Grandiose plans, red tape and a lack of funding have left Konza Technopolis – the $14.5 billion new city to be built some 60 km (37 miles) southeast of Nairobi – way behind schedule on its goal of having 20,000 people on site by 2020.

“It has taken too long and I think people have moved on,” said tech entrepreneur Josiah Mugambi, founder of Alba.one, a Nairobi-based software company, who was initially excited by the government’s ambitious project.

Dubbed the Silicon Savannah, Konza aims to become a smart city – using tech to manage water and electricity efficiently and reduce commuting time – and a solution to the rapid, unplanned urbanisation which has plagued existing cities.

About 40 percent of Africa’s 1 billion people live in towns and cities and the World Bank predicts the urban population will double over the next 25 years, adding pressure to already stretched infrastructure.

Konza’s dream is to become a top business process outsourcing hub by 2030, with on-site universities training locals to feed into a 200,000-strong tech-savvy workforce providing IT support and call centre services remotely.

But the first building has yet to be completed on the 5,000-acre former cattle ranch, three years after breaking ground, and business has shifted its focus to other African countries, like Rwanda, with competing visions to become modern tech hubs.

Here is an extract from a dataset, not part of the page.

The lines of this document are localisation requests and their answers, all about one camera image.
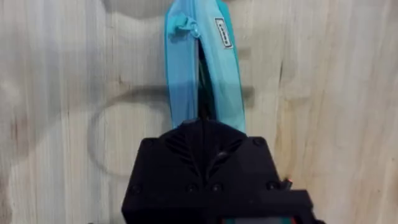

“Nobody can wait that long for a city to be built. For a tech entrepreneur, they think about where their startup will be two to three years down the line,” said Mugambi.

Other smart cities planned across Africa include Nigeria’s Eko Atlantic City near Lagos that will house 250,000 people on land reclaimed from the sea, Ghana’s Hope City and an Ethiopian city styled as the real Wakanda after the film “Black Panther”.

Bringing such utopian schemes to life is no easy task for African governments that are struggling to provide adequate roads, power, water and security to their existing cities.

“Upgrading infrastructure in places like Kibera (slum) in Nairobi to provide water and a better sewerage system is equally as important as building a new city such as Konza,” said Abdu Muwonge, a senior urban specialist with the World Bank in Kenya.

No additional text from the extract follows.